ART | EXPO

Les Pélagiques #2. La mesure des choses

17 Mar - 18 Juin 2012
Vernissage le 16 Mar 2012

Invité par le musée, l’artiste Philippe Richard a imaginé un parcours-exposition original. Dans un dédale offrant mille et une surprises, les oeuvres des musées, peintures, anciennes ou contemporaines, objets d’ethnographie, animaux naturalisés,… se répondent et rencontrent celles de Philippe Richard et d’artistes invités.

Philippe Richard
Les Pélagiques #2. La mesure des choses

Deuxième temps du voyage proposé par Philippe Richard, «Les Pélagiques#2», interroge les territoires, la cartographie, le déplacement et la mesure de l’espace. Cette séquence rassemble des cartes anciennes issues des collections du musée et des dessins de plusieurs artistes contemporains: Einar Garibaldi Eriksson, Jacques Malgorn, Peter Soriano, Robert Filliou, Jacques Bernard, Bernard Moninot, et Philippe Richard lui-même.

La mesure des choses traite de la représentation cartographique du monde et de la relation que l’homme entretient avec son environnement. La représentation des lieux diffère à deux endroits du globe. La carte, c’est à la fois une représentation mentale d’un lieu et un outil du pouvoir. On y voit l’espace conquis ou à conquérir et le chemin pour parvenir à ses fins. Dans cette séquence, il y a des vues aériennes et des plans de toutes sortes: de villes, de bateaux, de terrassement… Il y a aussi des invités. Peter Soriano conçoit des espaces «ramassés», repliés sur eux-mêmes. Ses dessins représentent en quelque sorte la mémoire de l’espace représenté.

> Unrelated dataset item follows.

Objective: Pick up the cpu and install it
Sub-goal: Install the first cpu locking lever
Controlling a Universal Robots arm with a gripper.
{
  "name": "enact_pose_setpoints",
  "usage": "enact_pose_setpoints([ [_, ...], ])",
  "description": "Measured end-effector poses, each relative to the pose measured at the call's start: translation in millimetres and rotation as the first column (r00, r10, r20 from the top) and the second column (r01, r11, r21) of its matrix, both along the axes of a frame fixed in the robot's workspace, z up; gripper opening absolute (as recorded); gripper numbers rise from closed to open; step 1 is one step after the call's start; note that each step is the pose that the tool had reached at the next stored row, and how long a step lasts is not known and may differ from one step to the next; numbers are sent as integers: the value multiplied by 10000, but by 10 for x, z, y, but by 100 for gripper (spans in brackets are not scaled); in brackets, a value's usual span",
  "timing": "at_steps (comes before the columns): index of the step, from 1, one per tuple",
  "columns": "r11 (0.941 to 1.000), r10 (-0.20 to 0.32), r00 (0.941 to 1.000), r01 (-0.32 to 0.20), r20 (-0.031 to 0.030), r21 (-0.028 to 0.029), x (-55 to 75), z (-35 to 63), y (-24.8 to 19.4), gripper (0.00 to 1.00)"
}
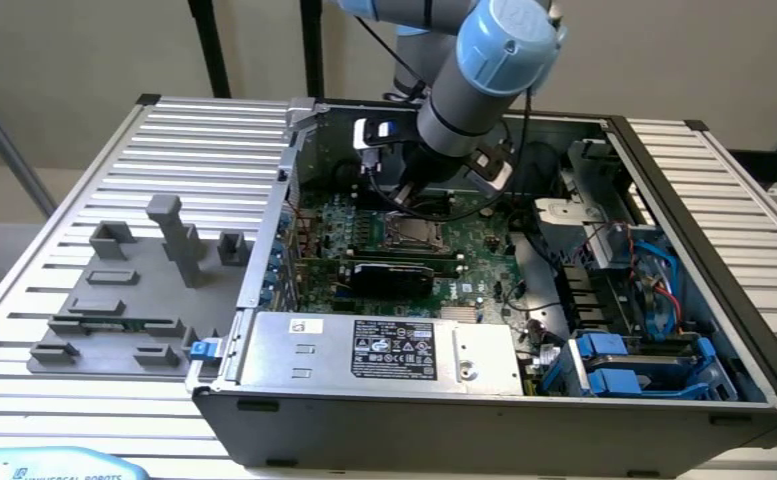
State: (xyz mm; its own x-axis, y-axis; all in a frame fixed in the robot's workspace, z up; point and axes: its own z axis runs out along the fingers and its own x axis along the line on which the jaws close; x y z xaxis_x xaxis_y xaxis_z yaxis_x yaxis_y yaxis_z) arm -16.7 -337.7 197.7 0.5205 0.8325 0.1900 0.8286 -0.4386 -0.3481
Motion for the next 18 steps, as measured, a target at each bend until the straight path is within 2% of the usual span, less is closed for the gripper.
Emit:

Les aquarelles ont des qualités plastiques qui dépassent le propos. Jacques Malgorn fait aussi des collages qui défient notre sens de la géographie. Les dessins de Bernard Moninot traitent de la représentation de l’espace entre les choses. Certains plans réalisés pour la construction des cubes à l’extérieur du musée sont aussi exposés. Je ne sais pas faire un plan en trois dimensions: comment expliquer à distance à quelqu’un ce que j’avais en tête? Quand on ne sait pas faire quelque chose mais qu’on doit le faire, on devient beaucoup plus créatif.